* Directions
The listing below contains a span that opens with the line containing "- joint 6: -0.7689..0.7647" and closes with the line containing "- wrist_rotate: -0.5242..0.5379". Return that span exactly.

* Input data
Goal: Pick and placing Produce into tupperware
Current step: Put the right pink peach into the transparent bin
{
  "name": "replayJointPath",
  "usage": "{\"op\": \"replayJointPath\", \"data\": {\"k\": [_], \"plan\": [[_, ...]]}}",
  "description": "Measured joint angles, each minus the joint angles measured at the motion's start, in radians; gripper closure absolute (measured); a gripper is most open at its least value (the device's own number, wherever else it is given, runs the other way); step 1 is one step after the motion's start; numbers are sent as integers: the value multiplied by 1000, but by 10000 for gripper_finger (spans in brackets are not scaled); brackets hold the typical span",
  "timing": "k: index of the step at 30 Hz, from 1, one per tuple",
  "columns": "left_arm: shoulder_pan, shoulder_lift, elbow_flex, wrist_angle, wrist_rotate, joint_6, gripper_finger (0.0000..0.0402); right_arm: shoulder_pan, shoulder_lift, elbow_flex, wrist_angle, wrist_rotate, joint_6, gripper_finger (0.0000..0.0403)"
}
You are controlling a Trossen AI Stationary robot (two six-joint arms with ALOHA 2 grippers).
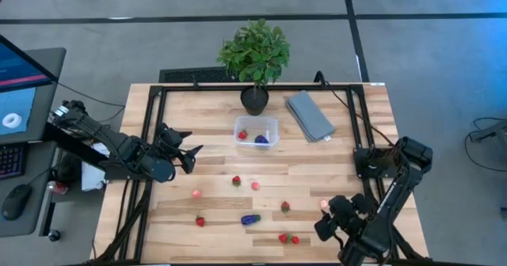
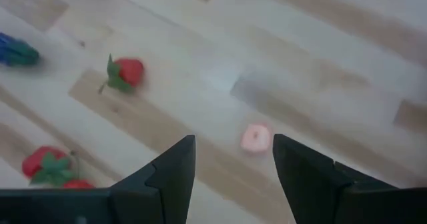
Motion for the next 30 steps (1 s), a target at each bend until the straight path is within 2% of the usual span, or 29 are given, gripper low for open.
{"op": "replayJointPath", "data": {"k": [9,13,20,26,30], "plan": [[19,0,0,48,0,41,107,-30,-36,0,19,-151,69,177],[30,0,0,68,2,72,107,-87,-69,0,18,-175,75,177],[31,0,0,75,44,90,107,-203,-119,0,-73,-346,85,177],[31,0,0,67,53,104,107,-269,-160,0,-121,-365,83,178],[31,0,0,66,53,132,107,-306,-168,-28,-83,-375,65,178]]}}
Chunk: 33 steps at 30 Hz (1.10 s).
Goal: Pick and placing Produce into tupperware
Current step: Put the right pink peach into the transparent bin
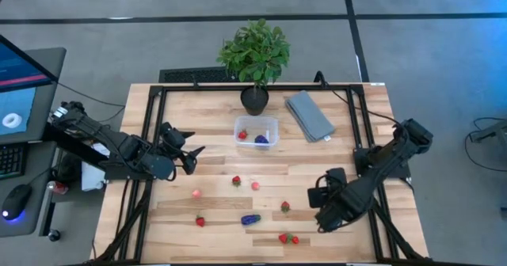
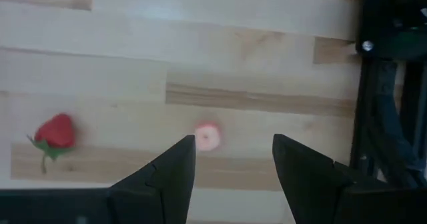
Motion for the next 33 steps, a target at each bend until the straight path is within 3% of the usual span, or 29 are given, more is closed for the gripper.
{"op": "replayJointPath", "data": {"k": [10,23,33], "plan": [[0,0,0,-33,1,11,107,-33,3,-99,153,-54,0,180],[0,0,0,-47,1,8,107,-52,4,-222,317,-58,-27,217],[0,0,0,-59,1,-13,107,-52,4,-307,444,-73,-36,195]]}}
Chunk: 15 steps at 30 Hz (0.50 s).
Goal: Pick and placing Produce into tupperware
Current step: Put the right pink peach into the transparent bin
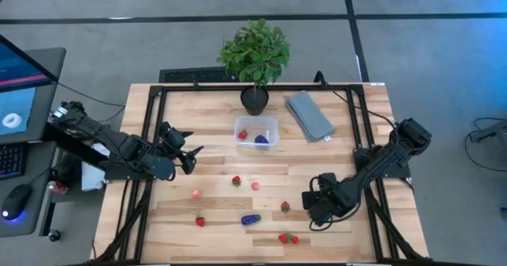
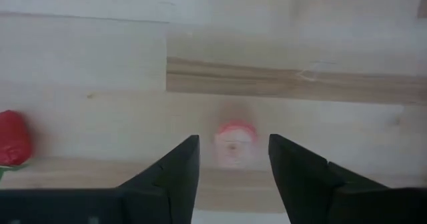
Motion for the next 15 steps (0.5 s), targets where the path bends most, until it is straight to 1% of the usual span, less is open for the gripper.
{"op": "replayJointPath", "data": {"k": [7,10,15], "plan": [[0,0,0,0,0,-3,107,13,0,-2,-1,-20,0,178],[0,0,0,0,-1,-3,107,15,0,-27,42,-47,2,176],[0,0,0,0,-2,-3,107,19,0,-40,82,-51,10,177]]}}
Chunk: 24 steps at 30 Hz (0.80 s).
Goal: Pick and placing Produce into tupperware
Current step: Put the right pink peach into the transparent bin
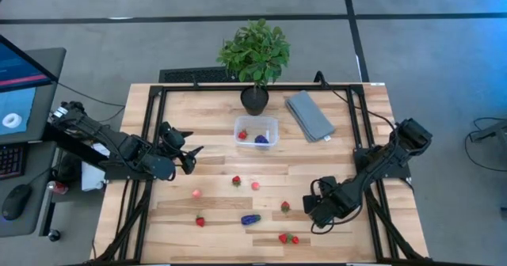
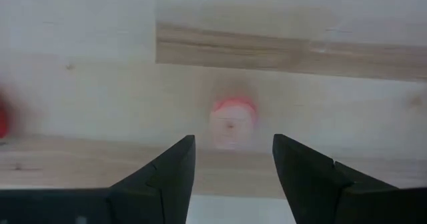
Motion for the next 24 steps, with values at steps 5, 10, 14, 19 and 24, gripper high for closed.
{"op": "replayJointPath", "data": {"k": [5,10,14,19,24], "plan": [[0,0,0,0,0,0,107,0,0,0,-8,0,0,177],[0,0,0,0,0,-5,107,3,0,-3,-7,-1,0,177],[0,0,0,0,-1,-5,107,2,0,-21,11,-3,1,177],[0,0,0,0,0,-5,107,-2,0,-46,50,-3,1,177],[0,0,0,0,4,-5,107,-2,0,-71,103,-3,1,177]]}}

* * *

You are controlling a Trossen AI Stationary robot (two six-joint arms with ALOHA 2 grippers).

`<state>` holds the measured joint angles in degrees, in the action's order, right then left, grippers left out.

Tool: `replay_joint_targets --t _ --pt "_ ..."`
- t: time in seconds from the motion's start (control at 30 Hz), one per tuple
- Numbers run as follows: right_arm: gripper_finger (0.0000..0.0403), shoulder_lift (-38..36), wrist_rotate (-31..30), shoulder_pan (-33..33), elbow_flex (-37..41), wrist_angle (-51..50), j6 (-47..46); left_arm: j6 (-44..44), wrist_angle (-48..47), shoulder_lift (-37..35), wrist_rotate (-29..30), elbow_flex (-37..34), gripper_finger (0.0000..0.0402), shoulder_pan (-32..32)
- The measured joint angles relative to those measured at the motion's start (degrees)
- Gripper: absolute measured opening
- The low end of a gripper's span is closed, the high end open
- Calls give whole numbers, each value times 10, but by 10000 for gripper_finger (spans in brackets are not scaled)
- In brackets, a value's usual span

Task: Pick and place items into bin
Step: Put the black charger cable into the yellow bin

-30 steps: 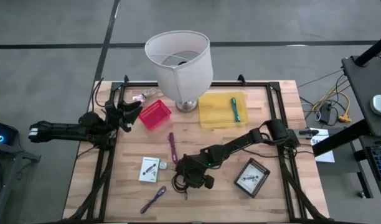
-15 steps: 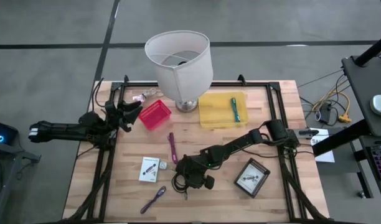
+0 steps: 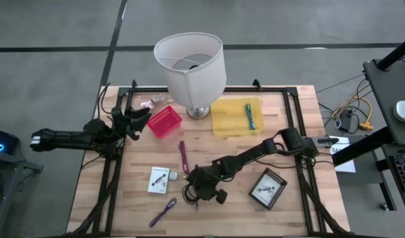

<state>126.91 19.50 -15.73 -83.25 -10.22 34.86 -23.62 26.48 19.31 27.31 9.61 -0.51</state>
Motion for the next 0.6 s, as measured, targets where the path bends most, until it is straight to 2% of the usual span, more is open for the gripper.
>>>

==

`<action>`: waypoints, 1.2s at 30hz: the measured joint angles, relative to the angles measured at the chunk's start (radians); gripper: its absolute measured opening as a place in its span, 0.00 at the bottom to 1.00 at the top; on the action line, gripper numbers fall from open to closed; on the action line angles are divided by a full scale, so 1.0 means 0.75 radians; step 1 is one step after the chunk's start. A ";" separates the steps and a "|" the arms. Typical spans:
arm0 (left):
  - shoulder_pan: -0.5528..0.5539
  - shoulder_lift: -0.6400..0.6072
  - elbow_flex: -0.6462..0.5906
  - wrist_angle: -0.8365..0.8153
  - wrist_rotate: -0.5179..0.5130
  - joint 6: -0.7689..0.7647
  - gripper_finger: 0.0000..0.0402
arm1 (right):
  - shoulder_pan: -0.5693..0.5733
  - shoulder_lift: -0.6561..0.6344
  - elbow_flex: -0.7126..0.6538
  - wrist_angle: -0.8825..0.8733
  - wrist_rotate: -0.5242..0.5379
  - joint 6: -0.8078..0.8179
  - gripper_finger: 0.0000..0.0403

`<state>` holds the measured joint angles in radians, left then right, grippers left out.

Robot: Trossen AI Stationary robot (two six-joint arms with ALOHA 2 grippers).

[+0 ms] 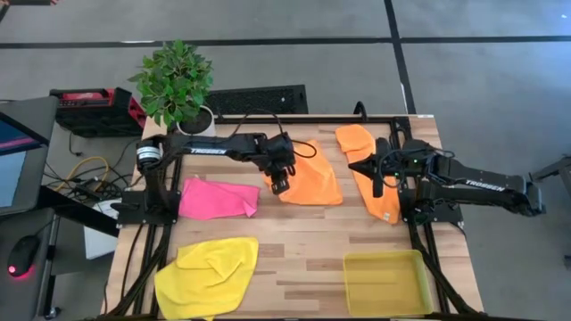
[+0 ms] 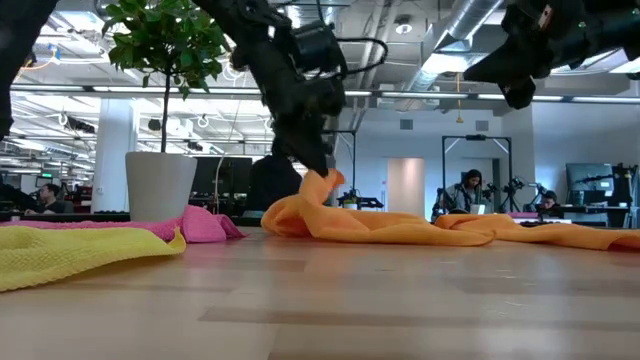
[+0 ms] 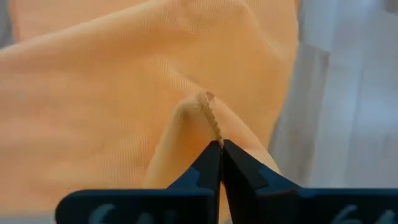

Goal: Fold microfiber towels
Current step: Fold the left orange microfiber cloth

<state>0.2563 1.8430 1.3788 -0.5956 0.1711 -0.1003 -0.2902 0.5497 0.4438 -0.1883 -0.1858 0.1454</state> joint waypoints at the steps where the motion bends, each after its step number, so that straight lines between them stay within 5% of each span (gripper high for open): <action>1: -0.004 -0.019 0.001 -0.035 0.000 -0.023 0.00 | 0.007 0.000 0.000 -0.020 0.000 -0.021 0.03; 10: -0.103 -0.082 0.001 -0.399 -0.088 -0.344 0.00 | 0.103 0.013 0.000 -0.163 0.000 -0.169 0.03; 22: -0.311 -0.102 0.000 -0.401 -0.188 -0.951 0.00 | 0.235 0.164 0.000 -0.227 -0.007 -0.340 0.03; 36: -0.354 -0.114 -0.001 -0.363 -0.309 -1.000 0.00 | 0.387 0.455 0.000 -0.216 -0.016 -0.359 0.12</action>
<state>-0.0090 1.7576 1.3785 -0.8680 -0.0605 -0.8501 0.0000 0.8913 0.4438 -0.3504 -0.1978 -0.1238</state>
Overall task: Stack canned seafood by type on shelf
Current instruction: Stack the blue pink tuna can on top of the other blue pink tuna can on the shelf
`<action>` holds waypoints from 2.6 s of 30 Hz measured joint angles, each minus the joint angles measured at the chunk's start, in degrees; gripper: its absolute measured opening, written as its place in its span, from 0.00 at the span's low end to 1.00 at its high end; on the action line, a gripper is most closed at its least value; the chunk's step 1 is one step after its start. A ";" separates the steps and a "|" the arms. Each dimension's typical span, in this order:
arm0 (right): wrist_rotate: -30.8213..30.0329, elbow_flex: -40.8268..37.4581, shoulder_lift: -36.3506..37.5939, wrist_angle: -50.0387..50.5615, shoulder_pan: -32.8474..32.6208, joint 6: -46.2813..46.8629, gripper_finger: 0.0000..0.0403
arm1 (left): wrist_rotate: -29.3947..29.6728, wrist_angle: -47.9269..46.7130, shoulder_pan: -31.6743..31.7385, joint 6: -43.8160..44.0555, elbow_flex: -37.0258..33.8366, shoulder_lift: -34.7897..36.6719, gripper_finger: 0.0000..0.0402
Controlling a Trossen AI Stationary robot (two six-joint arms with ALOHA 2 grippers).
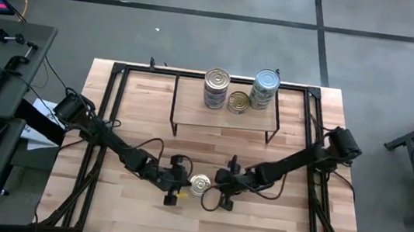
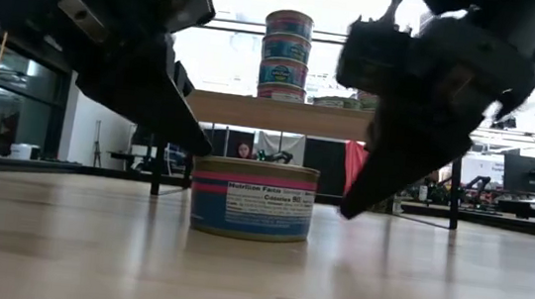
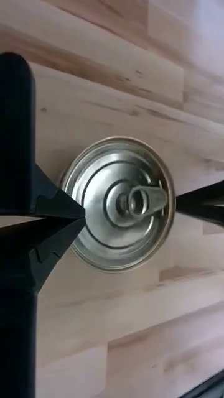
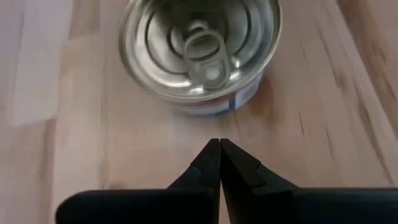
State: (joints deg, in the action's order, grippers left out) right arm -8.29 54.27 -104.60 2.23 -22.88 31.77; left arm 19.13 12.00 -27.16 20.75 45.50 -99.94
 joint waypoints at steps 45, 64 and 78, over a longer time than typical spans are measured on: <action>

* Answer to the problem
  - joint 6: -0.7689..0.7647
  - gripper_finger: 0.0000..0.0402
arm1 (right):
  - shoulder_pan: -0.5693..0.5733
  - shoulder_lift: -0.6561..0.6344
  - elbow_flex: -0.7126..0.6538
  - wrist_angle: -0.8825..0.8733
  - wrist_rotate: -0.5242..0.5379

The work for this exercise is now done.